- **REQUIRED ACTION**
Print the line containing "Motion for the" and each line after it to the end of the material below. Print nothing else.
======
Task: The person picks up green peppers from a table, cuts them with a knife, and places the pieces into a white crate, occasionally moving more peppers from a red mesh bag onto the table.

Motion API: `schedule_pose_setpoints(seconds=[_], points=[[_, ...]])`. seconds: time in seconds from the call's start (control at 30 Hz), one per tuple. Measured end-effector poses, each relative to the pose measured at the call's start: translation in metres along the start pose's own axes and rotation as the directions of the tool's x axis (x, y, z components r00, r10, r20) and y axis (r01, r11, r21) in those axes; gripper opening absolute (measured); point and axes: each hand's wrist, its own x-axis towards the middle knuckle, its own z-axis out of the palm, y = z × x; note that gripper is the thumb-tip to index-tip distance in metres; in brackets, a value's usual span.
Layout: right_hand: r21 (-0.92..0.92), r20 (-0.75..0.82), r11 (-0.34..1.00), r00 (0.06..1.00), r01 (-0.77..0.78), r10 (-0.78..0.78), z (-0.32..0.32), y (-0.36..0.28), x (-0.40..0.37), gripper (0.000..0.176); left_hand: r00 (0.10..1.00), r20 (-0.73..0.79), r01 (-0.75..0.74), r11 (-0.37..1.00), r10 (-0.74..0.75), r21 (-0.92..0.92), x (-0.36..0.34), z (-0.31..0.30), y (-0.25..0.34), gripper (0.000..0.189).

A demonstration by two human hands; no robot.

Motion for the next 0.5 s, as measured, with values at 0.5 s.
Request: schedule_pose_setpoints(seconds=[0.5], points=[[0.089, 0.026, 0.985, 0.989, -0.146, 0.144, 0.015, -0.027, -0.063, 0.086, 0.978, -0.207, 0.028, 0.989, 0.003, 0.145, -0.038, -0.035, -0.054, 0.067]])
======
- **OUTPUT OF THE EXERCISE**
Motion for the next 0.5 s, as measured, with values at 0.5 s.
Request: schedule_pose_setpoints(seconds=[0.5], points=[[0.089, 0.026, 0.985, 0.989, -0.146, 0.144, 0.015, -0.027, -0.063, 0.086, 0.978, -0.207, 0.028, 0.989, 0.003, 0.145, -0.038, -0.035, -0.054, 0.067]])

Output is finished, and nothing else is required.